▶ **WORK REQUEST**: The complete data, repeated exactly, should form your response.

(Items listed in a dataset)

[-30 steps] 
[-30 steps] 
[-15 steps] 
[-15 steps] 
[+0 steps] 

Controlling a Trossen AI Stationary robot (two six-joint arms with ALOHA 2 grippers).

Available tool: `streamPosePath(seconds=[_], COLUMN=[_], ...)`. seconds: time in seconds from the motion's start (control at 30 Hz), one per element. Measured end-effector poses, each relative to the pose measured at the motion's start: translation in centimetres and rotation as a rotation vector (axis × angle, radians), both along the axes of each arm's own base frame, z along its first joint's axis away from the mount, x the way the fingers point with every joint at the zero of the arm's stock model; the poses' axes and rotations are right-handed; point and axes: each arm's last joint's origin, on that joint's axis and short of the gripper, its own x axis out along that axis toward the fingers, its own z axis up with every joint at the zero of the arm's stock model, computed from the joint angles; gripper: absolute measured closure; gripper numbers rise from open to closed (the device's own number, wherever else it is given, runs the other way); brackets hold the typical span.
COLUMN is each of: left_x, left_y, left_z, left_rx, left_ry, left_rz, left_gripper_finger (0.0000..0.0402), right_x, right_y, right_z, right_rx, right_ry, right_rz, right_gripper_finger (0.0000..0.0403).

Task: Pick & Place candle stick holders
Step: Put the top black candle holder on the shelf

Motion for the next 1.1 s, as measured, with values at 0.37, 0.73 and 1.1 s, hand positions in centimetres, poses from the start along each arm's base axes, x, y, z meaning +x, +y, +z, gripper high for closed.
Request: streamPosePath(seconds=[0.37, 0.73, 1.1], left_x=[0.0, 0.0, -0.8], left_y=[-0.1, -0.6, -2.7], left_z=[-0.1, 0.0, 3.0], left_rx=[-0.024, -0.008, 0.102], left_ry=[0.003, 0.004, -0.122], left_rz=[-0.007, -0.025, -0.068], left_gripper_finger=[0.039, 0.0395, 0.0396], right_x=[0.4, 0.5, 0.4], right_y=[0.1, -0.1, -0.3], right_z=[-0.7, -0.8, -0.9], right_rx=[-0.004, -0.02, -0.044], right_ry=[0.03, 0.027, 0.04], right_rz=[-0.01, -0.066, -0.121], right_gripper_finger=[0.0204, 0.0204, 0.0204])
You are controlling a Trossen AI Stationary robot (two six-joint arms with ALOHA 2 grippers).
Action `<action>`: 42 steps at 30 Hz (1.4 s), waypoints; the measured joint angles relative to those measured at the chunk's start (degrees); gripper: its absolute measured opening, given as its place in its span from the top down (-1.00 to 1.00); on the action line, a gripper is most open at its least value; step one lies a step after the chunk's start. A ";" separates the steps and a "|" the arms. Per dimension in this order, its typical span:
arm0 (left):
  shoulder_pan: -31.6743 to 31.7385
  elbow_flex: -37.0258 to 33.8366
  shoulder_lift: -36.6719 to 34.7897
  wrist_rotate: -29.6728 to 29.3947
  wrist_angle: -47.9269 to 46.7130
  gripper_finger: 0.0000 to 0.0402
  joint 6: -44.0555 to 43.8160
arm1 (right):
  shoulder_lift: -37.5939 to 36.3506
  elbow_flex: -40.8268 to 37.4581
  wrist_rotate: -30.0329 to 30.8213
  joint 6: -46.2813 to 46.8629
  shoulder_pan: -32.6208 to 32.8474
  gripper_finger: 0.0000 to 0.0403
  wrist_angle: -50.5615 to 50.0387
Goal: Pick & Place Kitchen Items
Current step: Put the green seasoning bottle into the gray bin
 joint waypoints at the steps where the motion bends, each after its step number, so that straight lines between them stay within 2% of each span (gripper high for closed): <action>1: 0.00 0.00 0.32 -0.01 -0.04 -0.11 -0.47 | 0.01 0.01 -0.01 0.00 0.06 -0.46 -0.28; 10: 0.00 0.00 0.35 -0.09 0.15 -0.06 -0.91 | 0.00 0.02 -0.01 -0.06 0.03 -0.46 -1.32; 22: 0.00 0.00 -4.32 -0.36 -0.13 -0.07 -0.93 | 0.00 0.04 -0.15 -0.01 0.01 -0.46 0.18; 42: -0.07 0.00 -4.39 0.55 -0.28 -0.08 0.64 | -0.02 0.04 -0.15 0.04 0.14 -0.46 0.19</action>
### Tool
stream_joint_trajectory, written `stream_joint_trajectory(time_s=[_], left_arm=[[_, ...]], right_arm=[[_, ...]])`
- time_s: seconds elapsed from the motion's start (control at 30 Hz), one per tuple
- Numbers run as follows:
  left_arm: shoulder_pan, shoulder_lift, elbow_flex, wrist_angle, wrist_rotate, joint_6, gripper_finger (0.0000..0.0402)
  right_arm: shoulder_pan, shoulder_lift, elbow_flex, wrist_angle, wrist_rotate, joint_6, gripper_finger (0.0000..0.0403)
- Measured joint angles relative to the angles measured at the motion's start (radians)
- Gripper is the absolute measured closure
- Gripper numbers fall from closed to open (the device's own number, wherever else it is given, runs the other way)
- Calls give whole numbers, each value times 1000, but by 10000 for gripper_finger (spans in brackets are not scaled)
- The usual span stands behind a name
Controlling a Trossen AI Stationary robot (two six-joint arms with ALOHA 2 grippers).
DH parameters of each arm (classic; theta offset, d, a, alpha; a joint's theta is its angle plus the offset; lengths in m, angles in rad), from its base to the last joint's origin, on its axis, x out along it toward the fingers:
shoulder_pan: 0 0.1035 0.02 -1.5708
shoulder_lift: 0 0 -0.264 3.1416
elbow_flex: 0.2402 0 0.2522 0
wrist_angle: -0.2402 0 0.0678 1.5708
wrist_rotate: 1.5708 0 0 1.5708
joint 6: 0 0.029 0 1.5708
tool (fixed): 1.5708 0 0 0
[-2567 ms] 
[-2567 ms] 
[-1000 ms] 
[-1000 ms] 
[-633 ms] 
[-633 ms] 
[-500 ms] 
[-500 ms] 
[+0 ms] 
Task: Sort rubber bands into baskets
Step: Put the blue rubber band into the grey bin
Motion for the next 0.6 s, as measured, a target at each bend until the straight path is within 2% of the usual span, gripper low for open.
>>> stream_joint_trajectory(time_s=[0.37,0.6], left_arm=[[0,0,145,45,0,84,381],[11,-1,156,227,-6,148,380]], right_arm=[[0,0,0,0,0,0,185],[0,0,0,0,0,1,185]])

▶ **TASK SOLUTION**:
[-30 steps] 
[-30 steps] 
[-15 steps] 
[-15 steps] 
[+0 steps] 

Controlling a Trossen AI Stationary robot (two six-joint arms with ALOHA 2 grippers).

Available tool: `streamPosePath(seconds=[_], COLUMN=[_], ...)`. seconds: time in seconds from the motion's start (control at 30 Hz), one per element. Measured end-effector poses, each relative to the pose measured at the motion's start: translation in centimetres and rotation as a rotation vector (axis × angle, radians), both along the axes of each arm's own base frame, z along its first joint's axis away from the mount, x the way the fingers point with every joint at the zero of the arm's stock model; the poses' axes and rotations are right-handed; point and axes: each arm's last joint's origin, on that joint's axis and short of the gripper, its own x axis out along that axis toward the fingers, its own z axis up with every joint at the zero of the arm's stock model, computed from the joint angles; gripper: absolute measured closure; gripper numbers rise from open to closed (the device's own number, wherever else it is given, runs the other way); brackets hold the typical span.
COLUMN is each of: left_x, left_y, left_z, left_rx, left_ry, left_rz, left_gripper_finger (0.0000..0.0402), right_x, right_y, right_z, right_rx, right_ry, right_rz, right_gripper_finger (0.0000..0.0403).

Task: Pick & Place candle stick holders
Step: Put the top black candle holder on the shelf

Motion for the next 1.1 s, as measured, with values at 0.37, 0.73 and 1.1 s, hand positions in centimetres, poses from the start along each arm's base axes, x, y, z meaning +x, +y, +z, gripper high for closed.
Request: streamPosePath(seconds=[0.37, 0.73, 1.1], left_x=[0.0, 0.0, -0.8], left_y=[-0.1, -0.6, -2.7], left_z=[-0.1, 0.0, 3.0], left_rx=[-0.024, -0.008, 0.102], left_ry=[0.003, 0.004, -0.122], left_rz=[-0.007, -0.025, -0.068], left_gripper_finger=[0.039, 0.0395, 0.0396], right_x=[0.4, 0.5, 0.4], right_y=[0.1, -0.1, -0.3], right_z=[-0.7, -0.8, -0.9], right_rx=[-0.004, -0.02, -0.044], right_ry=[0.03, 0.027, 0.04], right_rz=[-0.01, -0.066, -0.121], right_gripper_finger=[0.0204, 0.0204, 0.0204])
You are controlling a Trossen AI Stationary robot (two six-joint arms with ALOHA 2 grippers).
Action `<action>`: 42 steps at 30 Hz (1.4 s), waypoints; the measured joint angles relative to those measured at the chunk's start (degrees); gripper: its absolute measured opening, given as its place in its span from the top down (-1.00 to 1.00); on the action line, a gripper is most open at its least value; step one lies a step after the chunk's start. A ";" separates the steps and a "|" the arms. Per dimension in this order, its typical span:
arm0 (left):
  shoulder_pan: -31.6743 to 31.7385
  elbow_flex: -37.0258 to 33.8366
  shoulder_lift: -36.6719 to 34.7897
  wrist_rotate: -29.6728 to 29.3947
  wrist_angle: -47.9269 to 46.7130
  gripper_finger: 0.0000 to 0.0402
  joint 6: -44.0555 to 43.8160
arm1 (right):
  shoulder_lift: -37.5939 to 36.3506
  elbow_flex: -40.8268 to 37.4581
  wrist_rotate: -30.0329 to 30.8213
  joint 6: -46.2813 to 46.8629
  shoulder_pan: -32.6208 to 32.8474
  gripper_finger: 0.0000 to 0.0403
  wrist_angle: -50.5615 to 50.0387
Goal: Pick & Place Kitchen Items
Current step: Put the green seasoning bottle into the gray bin
 joint waypoints at the steps where the motion bends, each after its step number, so that straight lines between them stay within 2% of each span (gripper high for closed): <action>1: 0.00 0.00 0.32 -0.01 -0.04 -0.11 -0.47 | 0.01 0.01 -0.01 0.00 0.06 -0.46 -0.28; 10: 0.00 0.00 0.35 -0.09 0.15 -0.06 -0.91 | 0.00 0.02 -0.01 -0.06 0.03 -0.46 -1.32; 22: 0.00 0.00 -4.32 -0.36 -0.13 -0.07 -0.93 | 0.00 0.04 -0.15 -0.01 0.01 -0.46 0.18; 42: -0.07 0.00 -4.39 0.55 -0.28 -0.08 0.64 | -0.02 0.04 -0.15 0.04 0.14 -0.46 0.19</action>
### Tool
stream_joint_trajectory, written `stream_joint_trajectory(time_s=[_], left_arm=[[_, ...]], right_arm=[[_, ...]])`
- time_s: seconds elapsed from the motion's start (control at 30 Hz), one per tuple
- Numbers run as follows:
  left_arm: shoulder_pan, shoulder_lift, elbow_flex, wrist_angle, wrist_rotate, joint_6, gripper_finger (0.0000..0.0402)
  right_arm: shoulder_pan, shoulder_lift, elbow_flex, wrist_angle, wrist_rotate, joint_6, gripper_finger (0.0000..0.0403)
- Measured joint angles relative to the angles measured at the motion's start (radians)
- Gripper is the absolute measured closure
- Gripper numbers fall from closed to open (the device's own number, wherever else it is given, runs the other way)
- Calls give whole numbers, each value times 1000, but by 10000 for gripper_finger (spans in brackets are not scaled)
- The usual span stands behind a name
Controlling a Trossen AI Stationary robot (two six-joint arms with ALOHA 2 grippers).
DH parameters of each arm (classic; theta offset, d, a, alpha; a joint's theta is its angle plus the offset; lengths in m, angles in rad), from its base to the last joint's origin, on its axis, x out along it toward the fingers:
shoulder_pan: 0 0.1035 0.02 -1.5708
shoulder_lift: 0 0 -0.264 3.1416
elbow_flex: 0.2402 0 0.2522 0
wrist_angle: -0.2402 0 0.0678 1.5708
wrist_rotate: 1.5708 0 0 1.5708
joint 6: 0 0.029 0 1.5708
tool (fixed): 1.5708 0 0 0
[-2567 ms] 
[-2567 ms] 
[-1000 ms] 
[-1000 ms] 
[-633 ms] 
[-633 ms] 
[-500 ms] 
[-500 ms] 
[+0 ms] 
Task: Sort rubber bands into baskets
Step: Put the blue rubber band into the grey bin
Motion for the next 0.6 s, as measured, a target at each bend until the straight path is within 2% of the usual span, gripper low for open.
>>> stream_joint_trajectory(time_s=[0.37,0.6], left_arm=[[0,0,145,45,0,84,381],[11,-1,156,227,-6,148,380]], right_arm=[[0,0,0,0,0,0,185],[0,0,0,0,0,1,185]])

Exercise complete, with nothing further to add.